Are Employee Retirement Checks in Puerto Rico About to Stop?

By Craig McCann

Yesterday a Joint Stipulation and Order was entered into between investors in Employee Retirement System (ERS) bonds issued in 2008 and the Governor, the Secretary of the Treasury, the Director of the Commonwealth’s OMB and the ERS. The Joint Stipulation and Order is available here. The Order Approving Stipulation, Setting Aside Hearing and Dismissing Case is available here.

We have written extensively about the ERS bonds. You can find our blog posts on the conflicted ERS bond offerings here.

The gist of the Stipulation appears to be that, for the time being at least, all Employers’ (Government) Contributions into the ERS will be set aside for the benefit of bond holders until some further determination is reached.

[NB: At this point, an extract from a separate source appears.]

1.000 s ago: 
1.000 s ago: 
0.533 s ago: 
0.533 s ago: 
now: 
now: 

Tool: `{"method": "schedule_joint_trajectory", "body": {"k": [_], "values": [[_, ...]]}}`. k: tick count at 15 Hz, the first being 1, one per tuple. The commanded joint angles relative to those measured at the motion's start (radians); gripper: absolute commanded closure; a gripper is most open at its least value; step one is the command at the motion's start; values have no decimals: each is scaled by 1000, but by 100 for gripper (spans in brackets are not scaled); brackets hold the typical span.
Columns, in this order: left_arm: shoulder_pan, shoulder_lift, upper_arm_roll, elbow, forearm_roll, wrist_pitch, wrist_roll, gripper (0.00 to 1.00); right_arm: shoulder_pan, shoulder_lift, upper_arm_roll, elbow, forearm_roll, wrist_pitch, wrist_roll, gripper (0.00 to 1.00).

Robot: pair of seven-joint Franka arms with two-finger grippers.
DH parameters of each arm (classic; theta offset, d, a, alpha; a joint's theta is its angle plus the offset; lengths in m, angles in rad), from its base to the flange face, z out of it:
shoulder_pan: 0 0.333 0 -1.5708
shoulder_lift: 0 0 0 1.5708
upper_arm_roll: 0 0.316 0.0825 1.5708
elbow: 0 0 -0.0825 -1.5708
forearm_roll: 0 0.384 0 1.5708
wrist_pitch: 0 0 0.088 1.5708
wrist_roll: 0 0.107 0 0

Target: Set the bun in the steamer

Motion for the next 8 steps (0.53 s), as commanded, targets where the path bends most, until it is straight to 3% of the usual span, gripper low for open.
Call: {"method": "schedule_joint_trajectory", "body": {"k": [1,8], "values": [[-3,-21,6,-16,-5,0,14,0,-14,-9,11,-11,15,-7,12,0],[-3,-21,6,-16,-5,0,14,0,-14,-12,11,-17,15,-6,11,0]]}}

The net effect on Puerto Rico residents is mixed.

Much of the ERS bonds are held in UBS PR, Popular and Santander managed closed-end funds and these in turn are owned by Puerto Rico residents. We’ve written about these funds here.

To the extent the ERS bonds are held directly or indirectly by Puerto Rico investors, any reduction in ERS retiree benefits implemented to pay bond holders will be a transfer from some Puerto Rico residents to other Puerto Rico residents. Even to the extent the ERS bonds are held by non-Puerto Rico investors, any reduction in ERS retiree benefits implemented to pay bond holders will be a transfer from current ERS beneficiaries to past ERS beneficiaries whose payments were funded with ERS bond proceeds or the running down of the ERS assets.

As Alexander Hamilton successfully and fruitfully argued, current bondholders need to be paid regardless of how much they paid for the debt if an issuer’s credit is to be restored. Calling some portion of current bondholders vultures or speculators doesn’t advance the interest of Puerto Rico. On the other hand, Puerto Rico residents are our brothers and sisters as surely as Detroit residents and Jefferson County Residents.

Let’s hope that a resolution quickly arises which recognizes bondholder rights as well as the crushing poverty currently afflicting Puerto Rico.